When we're trying to convince someone to change a mindset or behavior, it's tempting to lean on data. There's a bunch of reasons for this, including our own bias as the influencers. We believe in what we're saying, so data that supports our PoV makes us feel smart, validated and educated. All good things. Except for people who don't believe as strongly or at all in our perspective.
I've said it here a zillion times...
Data doesn't move people off emotional positions.
To get any traction at all, we need stories. Anecdotes and explanations, examples and definitions. These expositional elements create context and connection and engender empathy -- the building blocks of belief and change.
For examples and additional insights on this, check out my post on blending narrative and data. (It even includes a link to a handy slide deck!)
Make your position personal
One of the most common questions we get in when we're making a case for something is "How do you know?" Again, tempting to trot out some third-party evidence or fact you heard on the radio or TV, read somewhere or saw on social media. Let me know how that goes.

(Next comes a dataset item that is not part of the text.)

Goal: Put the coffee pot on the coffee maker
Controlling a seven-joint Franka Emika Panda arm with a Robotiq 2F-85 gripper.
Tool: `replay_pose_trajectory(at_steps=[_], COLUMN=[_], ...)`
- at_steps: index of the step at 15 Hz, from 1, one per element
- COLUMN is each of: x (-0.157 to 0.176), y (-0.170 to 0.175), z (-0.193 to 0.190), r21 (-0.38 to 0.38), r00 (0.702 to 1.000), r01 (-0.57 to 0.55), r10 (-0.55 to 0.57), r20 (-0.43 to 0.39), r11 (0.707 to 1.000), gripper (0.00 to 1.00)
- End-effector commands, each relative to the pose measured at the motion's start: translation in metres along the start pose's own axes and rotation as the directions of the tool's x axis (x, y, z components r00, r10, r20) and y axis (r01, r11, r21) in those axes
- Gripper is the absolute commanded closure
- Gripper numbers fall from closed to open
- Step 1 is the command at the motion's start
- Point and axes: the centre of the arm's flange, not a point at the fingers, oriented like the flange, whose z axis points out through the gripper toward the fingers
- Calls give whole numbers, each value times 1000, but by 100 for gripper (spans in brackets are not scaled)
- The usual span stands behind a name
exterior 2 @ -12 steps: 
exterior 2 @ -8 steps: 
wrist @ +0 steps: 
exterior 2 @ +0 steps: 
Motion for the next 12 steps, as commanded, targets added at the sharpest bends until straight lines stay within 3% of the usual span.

Instead, try this, try telling them a story about how you know. Here's what I mean. When somebody says they're on the fence about, say climate change, I share why I'm not. I'm not experiencing sea level rise here 160 miles from the beach, but I'm getting a lot more flooding from the creek in my front yard. I've lived her 18 years and have noticed we get more intense periods of rain or drought. So the creek gets really high more often, the waters recede and it stays dry longer. And that cycle is happening more frequently. Part of that is weather patterns (climate) and part of it is increased development upstream from me that puts a huge strain on the stormwater infrastructure and overflows into my creek.
Embrace the incremental
I don't necessarily think my anecdote will change anybody's mind, but I know this technique slows people down and makes them think a little. Because it's not some big-brained scientist they don't know quoting fancy data points. It's a person like them sharing a lived experience. It's relatable. And it might make them notice changes they've overlooked before.
That's the important part. We crave that lightbulb moment when people go, "Oh, now I get it!" and we feel successful and righteous and smart. But those don't happen all that often. Changing behaviors and beliefs in more of an incremental thing. And your personal stories and perspectives are small but mighty little nuggets of change.